I've had exactly the opposite experience of almost everyone that commented so far. I always crank my forward lean to the max (and I have for many years) and I love it. But I really carve all the time - I find it great for all-round riding and for setting up tricks and jumps. But to each his/her own.


----------



## tokyo_dom (Jan 7, 2013)

ETM said:


> Not too much, it's not a top control arm DOM!!!


:laughat2: you got me there. Was going to go for 10 degrees of camber and have it sitting slammed on its guts.



ETM said:


> IMO practice your fore−aft movement while heelside, that is usually the issue when you're washing out.


Well i did end up trying it - just to see how much extra camber... i mean lean i got when i put the wire mounting point one stop further. Turned out that while i spent 30 minutes each binding adjusting it when i bought the bindings, it took me 5 minutes the second time, so i figured it wouldnt be as much of a hassle if i had to do it on the mountain. The difference between the max forward lean adjustment before, and minimum forward lean with the wire 1 step forward was about 1.5cm at the top of the bindings (i.e. its a choice between zero and about 2-3 degrees i guess?) Enough to put a bit of pressure on the back of the boots where previously it wasnt touching.

Result on the mountain: Definitely felt it easier to get a solid heelside carve. This is on my Echelon Killbox, which has the 3D raised edges... This is meant to stop you catching on jibs, but also means that to turn you need to use a few degrees more board angle than other boards (most people comment on how it took some time to get used to it). Just a few degrees less effort required was noticeable.

Other than that i really didnt notice much difference though. Regular riding didnt change much, my box game didnt improve/decline much (its not a very high point to start with). I *think* i was washing out less on spins that i landed on my heelside, but thats possibly placebo.

Sucks that i cant really adjust between this and the regular zero angle very easily. Sounds like most people say you should be comfortable without forward lean, so i might put it back to make sure i dont use it as a crutch :injured:


----------



## iamok (Jan 25, 2020)

Not for the topic starter, but for anyone who accidentally would read this -
(As an old dude) Ive found that forward lean puts you in better position to squat on landings and absorb the impact.
Also, it improves backside turns and this makes approach to backside rail tricks way easier.

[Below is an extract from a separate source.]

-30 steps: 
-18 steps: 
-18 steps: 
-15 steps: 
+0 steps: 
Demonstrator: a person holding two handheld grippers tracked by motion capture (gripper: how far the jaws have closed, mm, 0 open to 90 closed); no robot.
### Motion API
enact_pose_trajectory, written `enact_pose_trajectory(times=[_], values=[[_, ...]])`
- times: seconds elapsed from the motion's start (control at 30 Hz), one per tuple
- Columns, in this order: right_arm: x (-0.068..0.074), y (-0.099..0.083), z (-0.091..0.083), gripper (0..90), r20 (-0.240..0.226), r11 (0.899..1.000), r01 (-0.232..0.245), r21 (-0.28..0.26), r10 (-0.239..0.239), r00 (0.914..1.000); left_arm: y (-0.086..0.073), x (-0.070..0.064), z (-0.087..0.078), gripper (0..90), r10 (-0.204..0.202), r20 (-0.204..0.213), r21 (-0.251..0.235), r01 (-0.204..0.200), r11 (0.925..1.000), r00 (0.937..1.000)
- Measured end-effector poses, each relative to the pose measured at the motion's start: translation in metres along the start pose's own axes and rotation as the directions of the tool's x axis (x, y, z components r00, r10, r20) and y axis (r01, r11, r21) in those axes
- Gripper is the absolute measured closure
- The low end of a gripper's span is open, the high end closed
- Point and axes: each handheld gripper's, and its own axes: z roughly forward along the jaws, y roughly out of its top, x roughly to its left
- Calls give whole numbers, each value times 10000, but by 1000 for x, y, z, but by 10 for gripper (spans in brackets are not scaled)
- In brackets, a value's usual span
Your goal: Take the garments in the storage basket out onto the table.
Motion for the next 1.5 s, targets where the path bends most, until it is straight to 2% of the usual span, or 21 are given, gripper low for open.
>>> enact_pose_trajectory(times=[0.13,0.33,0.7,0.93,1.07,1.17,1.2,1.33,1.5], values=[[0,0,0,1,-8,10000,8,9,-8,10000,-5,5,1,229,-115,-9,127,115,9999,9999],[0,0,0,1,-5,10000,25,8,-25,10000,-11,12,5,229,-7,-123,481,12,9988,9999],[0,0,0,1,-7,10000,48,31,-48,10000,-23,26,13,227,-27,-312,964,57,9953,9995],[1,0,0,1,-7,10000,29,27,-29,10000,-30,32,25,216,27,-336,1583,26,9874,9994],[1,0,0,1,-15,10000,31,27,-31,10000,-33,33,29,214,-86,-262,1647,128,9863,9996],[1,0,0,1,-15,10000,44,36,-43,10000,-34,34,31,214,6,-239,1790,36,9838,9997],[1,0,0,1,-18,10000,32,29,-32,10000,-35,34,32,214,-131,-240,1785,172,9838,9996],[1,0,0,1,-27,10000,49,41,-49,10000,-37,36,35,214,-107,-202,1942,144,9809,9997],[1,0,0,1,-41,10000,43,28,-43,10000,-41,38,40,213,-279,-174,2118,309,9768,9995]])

As for turning and carving - its just waste of time to do so without forward lean ))


----------



## Craig64 (Jul 16, 2015)

I like forward lean heaps and set up to between F4-5. Great for instant engaging of heelside turns. I'm not a park rider. Hard charger.


----------



## Jimi7 (Jan 14, 2020)

Craig51 said:


> I like forward lean heaps and set up to between F4-5. Great for instant engaging of heelside turns. I'm not a park rider. Hard charger.


What he said...


----------